Problem details:
Each line of the data that includes "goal" must be copied.

Dataset extract:
#####

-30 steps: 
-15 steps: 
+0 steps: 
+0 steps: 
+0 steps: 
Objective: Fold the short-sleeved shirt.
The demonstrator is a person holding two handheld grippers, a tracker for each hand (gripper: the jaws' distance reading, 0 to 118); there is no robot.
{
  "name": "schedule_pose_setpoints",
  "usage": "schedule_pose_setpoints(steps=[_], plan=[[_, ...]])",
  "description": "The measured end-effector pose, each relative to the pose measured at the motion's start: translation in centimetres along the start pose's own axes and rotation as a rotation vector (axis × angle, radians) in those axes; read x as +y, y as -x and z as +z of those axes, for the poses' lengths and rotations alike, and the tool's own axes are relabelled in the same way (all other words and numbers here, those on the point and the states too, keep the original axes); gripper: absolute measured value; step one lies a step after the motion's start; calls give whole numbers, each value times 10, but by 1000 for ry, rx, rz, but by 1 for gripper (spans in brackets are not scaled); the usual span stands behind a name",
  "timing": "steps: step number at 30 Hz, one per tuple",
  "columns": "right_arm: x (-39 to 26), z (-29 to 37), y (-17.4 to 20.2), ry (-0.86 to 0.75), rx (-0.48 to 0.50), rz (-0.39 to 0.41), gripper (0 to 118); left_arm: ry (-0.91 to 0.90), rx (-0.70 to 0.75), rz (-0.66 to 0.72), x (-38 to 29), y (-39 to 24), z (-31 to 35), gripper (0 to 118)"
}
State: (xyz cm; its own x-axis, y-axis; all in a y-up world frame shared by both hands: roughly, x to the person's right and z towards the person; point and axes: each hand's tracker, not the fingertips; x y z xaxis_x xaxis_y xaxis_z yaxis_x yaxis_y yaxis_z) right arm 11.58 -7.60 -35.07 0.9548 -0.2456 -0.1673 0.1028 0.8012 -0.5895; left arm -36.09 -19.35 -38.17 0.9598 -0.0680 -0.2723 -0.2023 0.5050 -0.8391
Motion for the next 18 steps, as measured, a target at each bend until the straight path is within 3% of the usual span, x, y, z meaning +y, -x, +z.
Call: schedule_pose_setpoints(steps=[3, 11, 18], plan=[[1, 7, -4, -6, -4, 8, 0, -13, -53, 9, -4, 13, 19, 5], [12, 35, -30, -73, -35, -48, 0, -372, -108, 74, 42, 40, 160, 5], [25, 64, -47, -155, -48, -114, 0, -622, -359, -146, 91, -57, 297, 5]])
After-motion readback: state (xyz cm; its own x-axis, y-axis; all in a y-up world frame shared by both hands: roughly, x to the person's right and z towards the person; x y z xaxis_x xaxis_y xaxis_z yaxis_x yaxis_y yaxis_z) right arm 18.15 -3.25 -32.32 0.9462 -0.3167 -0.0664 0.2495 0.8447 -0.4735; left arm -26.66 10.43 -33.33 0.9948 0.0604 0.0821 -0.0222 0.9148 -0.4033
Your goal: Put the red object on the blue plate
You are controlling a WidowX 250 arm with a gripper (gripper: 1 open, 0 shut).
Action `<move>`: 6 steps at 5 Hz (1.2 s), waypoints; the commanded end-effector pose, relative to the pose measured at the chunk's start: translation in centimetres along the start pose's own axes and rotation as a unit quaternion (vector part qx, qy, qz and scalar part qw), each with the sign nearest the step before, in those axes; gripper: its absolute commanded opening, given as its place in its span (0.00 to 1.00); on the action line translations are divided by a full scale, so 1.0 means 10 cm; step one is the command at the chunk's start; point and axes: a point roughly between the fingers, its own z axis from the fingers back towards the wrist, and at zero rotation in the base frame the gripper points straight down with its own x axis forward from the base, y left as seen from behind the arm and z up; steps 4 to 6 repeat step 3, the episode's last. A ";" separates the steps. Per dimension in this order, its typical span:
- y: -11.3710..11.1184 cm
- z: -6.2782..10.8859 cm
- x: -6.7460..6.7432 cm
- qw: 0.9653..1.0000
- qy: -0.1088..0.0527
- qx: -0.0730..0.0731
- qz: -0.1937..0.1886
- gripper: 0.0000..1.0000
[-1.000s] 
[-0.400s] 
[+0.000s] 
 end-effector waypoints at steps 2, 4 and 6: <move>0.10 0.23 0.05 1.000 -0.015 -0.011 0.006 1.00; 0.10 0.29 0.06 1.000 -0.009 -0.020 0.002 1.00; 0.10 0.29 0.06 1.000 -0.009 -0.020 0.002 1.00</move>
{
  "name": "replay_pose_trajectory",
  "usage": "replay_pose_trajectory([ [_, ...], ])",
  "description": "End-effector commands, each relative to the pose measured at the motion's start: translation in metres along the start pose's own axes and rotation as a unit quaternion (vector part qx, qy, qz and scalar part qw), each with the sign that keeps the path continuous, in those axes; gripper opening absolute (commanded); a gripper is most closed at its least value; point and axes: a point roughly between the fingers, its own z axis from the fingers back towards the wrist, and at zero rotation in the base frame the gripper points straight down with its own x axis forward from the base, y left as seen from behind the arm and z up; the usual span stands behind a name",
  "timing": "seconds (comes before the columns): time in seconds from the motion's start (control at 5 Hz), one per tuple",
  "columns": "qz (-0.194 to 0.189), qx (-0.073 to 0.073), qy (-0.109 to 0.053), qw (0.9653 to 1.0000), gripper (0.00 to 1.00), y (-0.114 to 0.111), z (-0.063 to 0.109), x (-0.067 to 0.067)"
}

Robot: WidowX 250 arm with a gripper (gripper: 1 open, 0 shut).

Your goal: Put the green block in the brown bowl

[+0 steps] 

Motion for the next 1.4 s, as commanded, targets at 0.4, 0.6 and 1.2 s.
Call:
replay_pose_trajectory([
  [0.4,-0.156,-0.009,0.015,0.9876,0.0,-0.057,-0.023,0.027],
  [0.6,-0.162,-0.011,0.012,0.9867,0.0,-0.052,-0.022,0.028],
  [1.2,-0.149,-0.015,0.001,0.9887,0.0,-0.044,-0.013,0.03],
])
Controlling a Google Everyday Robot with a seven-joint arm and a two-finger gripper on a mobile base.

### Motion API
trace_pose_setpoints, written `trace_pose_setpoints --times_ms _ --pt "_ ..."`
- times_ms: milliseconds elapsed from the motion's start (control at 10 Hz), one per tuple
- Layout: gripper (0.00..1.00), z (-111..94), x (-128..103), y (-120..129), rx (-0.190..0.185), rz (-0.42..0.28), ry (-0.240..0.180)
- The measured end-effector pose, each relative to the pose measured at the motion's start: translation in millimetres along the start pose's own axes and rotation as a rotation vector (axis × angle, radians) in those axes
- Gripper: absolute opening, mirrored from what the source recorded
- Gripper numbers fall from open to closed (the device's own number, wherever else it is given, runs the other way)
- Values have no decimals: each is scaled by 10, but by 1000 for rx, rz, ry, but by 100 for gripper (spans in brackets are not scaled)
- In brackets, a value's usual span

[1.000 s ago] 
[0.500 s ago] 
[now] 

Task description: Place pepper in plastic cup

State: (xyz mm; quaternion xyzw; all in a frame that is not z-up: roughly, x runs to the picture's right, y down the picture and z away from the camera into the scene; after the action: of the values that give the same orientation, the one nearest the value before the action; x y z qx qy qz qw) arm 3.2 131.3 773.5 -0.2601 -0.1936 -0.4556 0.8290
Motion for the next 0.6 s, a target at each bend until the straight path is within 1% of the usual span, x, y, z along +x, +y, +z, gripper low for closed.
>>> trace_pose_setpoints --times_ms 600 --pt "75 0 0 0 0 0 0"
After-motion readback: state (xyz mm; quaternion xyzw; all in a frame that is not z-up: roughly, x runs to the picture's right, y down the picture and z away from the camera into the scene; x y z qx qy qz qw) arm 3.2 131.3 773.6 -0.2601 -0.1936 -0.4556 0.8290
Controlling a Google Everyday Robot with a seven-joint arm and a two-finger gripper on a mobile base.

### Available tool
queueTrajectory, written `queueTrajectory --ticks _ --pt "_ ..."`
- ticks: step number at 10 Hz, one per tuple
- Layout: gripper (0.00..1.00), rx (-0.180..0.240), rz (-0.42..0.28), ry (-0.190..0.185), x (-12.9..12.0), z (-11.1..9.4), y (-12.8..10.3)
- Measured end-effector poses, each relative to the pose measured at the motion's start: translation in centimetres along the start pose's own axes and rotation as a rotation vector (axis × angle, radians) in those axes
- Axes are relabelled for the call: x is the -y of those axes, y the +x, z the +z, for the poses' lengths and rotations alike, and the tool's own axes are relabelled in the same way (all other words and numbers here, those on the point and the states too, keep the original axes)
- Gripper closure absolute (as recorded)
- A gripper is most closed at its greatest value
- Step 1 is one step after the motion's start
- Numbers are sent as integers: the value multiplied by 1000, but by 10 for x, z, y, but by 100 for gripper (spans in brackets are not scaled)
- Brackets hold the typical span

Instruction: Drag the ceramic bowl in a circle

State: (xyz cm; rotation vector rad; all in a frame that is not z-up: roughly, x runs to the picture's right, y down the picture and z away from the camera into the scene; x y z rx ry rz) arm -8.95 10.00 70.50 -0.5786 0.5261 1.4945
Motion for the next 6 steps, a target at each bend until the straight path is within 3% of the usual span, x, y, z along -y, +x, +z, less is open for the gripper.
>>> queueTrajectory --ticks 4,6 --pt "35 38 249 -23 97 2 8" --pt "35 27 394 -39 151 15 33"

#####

Result:
Your goal: Put the red object on the blue plate
Your goal: Put the green block in the brown bowl

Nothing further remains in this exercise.